Broadleaf is not your usual cigar tobacco. It grows short and bushy, with fat, wide leaves from the open sunlight. Most cigar tobaccos are harvested in a process known as priming, where the leaves are removed from the stalk in groups of three, working from the bottom of the plant. Workers take three leaves from one plant, move to the next, and repeat the process. Days later, they take another three from each plant, until you’re left with bare stalks.
Broadleaf is stalk cut; when the time is right, a worker takes a hatchet, chops the entire stalk, lets the plant wilt a bit in the sun and then spears the plants on a lathe to allow them to hang upside down in a barn on the stalk.
Where Connecticut shade is mild and creamy, Connecticut broadleaf is full-bodied and muscular. It’s gutsy, flavorful stuff.
On paper, broadleaf is relatively cheap, say about $23 a pound, compared to nearly $40 for a pound of Connecticut shade, broadleaf’s more famous cousin. Connecticut-seed wrapper grown in Ecuador sells for a similar price. But Saka and other cigarmakers have told me that broadleaf, when you factor in all the effort and waste, is actually the most expensive wrapper tobacco in the world.
Drew Estate buys broadleaf straight from the barns. “We ship all the tobacco in farm bales in refrigerated containers to Nicaragua,” says Saka. It’s fermented for 18 months to two years at the factory before it can be used. “I still have tobacco from 2009 I haven’t used,” he says.

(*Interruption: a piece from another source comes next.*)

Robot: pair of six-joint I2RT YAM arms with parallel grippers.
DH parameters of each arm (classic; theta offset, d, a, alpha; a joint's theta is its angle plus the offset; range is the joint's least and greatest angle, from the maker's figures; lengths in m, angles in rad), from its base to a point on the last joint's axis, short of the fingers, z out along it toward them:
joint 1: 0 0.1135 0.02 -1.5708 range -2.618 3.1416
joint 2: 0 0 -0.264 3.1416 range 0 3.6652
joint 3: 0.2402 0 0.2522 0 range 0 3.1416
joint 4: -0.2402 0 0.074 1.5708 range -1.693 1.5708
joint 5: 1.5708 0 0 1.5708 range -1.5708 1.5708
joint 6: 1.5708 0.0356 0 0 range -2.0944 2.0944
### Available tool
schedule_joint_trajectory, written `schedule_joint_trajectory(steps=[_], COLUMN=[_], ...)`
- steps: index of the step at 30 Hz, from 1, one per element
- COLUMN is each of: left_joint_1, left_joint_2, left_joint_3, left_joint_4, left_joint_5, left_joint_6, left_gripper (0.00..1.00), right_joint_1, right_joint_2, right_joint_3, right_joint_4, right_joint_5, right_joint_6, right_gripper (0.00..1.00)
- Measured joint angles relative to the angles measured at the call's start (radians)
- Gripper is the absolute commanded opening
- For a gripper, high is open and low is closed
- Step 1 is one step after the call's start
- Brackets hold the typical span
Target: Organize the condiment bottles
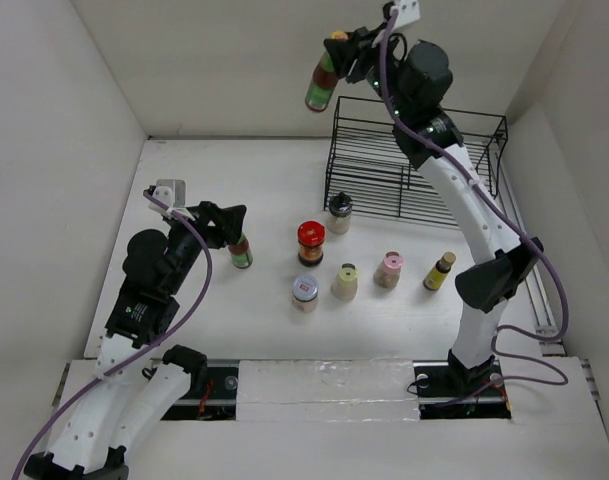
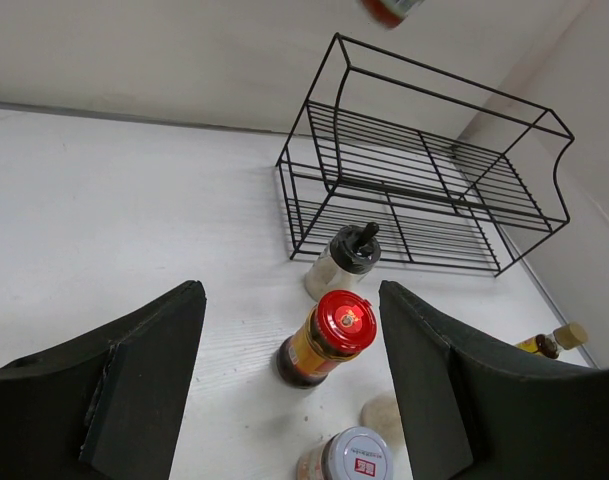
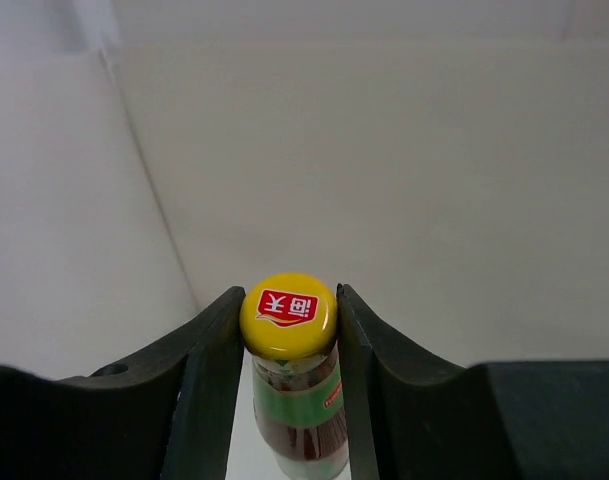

Broadleaf has remarkably low yields. A pound of broadleaf will deliver a lot less cigars than a pound of something else. Saka said give a cigar company five, maybe five-and-a-half pounds of top-grade Ecuador Connecticut and you can make 1,000 toros. It can take as much as 33 pounds of broadleaf, sometimes even more, to make the same number of cigars.
“Everything about [broadleaf] is traumatically expensive,” Saka says.
So broadleaf is expensive, takes forever to work and all agree it’s a royal pain. So why use it?
“I personally love broadleaf,” says Saka, who started smoking cigars in 1984. Broadleaf blends, especially those by the late Frank Llaneza, were some of his favorites. “I’ve always been a broadleaf fan. It’s sweet, it’s earthy, it’s pungent. It’s something I’ve always enjoyed.”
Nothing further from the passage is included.